* Activity:
Write out exactly the lines from the start of the entries through the one that contains "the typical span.", including both.

* Source material:
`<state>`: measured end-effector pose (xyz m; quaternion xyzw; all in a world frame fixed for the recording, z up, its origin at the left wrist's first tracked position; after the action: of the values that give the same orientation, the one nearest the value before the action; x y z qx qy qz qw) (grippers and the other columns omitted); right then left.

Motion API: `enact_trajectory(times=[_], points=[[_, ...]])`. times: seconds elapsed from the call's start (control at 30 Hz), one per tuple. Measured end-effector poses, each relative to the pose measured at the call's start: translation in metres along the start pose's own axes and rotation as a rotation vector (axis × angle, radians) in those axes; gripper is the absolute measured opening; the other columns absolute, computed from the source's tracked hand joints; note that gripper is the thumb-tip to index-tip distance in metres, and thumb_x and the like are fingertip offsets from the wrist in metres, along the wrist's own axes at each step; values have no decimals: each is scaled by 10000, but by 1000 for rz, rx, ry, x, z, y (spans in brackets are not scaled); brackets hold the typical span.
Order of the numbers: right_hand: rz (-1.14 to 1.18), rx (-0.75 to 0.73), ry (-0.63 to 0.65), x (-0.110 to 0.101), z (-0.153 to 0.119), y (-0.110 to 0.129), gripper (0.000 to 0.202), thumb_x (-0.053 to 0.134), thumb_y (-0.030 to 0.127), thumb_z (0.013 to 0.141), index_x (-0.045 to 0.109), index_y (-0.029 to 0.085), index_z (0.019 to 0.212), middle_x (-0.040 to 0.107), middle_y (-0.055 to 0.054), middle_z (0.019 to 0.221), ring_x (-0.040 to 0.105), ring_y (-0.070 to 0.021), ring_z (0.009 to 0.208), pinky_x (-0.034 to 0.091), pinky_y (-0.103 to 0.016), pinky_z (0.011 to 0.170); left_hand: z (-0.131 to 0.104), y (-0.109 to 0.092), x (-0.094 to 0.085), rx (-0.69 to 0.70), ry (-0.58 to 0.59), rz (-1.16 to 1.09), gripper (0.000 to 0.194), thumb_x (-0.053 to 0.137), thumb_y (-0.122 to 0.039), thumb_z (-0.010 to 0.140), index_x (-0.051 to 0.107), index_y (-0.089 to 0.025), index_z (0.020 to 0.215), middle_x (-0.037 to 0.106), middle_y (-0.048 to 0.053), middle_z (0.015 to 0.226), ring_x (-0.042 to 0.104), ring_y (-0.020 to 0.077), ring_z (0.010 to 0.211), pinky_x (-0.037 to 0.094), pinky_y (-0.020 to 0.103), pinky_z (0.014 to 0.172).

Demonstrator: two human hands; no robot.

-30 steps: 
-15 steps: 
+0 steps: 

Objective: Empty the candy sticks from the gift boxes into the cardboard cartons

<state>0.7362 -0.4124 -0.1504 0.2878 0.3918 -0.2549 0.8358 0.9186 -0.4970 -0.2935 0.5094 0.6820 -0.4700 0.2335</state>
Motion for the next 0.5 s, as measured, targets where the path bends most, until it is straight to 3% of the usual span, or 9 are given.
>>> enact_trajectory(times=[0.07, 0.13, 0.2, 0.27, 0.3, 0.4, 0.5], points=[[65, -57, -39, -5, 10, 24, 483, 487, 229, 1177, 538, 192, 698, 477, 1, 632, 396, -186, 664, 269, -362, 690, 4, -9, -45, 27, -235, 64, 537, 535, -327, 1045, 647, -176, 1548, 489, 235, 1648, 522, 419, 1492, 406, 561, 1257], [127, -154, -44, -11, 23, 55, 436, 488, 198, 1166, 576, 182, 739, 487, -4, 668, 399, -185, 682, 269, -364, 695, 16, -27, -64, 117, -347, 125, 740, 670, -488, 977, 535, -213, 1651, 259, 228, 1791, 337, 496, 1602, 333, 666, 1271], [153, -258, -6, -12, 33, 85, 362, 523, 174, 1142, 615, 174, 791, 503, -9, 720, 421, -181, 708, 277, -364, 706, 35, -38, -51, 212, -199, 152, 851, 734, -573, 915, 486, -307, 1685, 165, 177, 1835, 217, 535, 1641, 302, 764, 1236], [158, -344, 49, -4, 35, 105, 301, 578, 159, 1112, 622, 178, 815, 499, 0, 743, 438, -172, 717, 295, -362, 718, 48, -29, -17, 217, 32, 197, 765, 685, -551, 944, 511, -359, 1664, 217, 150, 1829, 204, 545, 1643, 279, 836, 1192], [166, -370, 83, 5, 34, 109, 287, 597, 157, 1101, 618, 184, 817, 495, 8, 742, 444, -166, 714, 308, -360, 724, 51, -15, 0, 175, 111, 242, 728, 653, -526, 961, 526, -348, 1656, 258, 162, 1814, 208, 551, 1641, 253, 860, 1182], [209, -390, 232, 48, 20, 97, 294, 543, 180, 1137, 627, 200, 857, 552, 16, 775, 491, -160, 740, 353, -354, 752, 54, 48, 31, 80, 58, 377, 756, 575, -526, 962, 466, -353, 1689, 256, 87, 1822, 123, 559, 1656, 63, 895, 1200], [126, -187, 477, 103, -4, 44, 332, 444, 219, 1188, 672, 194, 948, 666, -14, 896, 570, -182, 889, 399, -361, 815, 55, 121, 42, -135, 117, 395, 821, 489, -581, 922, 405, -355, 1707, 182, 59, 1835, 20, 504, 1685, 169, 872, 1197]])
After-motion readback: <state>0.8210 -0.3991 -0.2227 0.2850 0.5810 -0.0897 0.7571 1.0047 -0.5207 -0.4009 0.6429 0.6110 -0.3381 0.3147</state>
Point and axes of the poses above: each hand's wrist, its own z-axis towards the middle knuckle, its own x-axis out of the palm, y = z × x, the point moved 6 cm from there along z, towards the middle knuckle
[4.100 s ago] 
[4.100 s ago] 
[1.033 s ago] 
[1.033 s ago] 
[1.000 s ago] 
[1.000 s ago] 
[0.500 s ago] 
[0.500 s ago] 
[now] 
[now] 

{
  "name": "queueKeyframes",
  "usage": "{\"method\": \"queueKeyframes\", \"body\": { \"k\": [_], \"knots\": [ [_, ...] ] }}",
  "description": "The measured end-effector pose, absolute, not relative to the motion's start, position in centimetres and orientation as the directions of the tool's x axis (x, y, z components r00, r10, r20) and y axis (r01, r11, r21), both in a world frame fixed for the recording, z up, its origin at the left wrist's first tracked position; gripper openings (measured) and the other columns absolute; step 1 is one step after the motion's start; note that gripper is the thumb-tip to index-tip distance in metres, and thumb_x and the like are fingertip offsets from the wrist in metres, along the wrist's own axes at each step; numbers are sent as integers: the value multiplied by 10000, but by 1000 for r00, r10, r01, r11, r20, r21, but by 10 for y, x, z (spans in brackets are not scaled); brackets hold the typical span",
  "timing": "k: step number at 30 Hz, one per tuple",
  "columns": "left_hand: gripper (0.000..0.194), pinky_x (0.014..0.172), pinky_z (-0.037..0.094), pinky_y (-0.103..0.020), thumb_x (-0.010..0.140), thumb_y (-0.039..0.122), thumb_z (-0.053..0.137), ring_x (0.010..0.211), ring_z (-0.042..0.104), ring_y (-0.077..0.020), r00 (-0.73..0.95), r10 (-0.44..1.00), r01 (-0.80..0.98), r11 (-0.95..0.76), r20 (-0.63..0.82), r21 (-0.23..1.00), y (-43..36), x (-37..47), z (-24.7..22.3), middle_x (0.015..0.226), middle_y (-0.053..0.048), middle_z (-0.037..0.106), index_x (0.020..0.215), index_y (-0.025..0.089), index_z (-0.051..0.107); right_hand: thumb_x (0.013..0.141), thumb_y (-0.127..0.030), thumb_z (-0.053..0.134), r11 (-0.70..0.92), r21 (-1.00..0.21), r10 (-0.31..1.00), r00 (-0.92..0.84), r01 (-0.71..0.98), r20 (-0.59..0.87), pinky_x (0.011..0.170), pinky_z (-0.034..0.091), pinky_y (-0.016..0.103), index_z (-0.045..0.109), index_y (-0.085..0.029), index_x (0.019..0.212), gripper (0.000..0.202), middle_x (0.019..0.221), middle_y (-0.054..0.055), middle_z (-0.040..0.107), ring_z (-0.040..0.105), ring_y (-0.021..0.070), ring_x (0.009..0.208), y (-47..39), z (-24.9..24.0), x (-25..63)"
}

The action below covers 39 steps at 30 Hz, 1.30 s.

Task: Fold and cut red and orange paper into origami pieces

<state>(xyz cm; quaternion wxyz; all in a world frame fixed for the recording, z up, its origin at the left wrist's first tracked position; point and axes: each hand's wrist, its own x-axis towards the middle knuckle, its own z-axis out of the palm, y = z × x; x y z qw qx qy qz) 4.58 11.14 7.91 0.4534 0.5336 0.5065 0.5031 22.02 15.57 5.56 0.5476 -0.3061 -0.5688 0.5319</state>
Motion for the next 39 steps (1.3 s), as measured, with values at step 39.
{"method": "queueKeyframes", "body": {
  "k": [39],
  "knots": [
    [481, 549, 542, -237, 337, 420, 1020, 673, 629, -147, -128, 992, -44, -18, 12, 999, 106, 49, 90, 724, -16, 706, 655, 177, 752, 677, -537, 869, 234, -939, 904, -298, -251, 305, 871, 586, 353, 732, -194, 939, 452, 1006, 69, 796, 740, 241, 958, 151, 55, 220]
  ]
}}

* Finished exercise:
`<state>`: measured end-effector pose (xyz m; quaternion xyzw; all in a world frame fixed for the recording, z up, its origin at the left wrist's first tracked position; after the action: of the values that give the same orientation, the one nearest the value before the action; x y z qx qy qz qw) (grippers and the other columns omitted); right then left.

Motion API: `enact_trajectory(times=[_], points=[[_, ...]])`. times: seconds elapsed from the call's start (control at 30 Hz), one per tuple. Measured end-effector poses, each relative to the pose measured at the call's start: translation in metres along the start pose's own axes and rotation as a rotation vector (axis × angle, radians) in those axes; gripper is the absolute measured opening; the other columns absolute, computed from the source's tracked hand joints; note that gripper is the thumb-tip to index-tip distance in metres, and thumb_x and the like are fingertip offsets from the wrist in metres, along the wrist's own axes at each step; values have no decimals: each is scaled by 10000, but by 1000 for rz, rx, ry, x, z, y (spans in brackets are not scaled); brackets hold the typical span.

Nothing else is required to complete this exercise.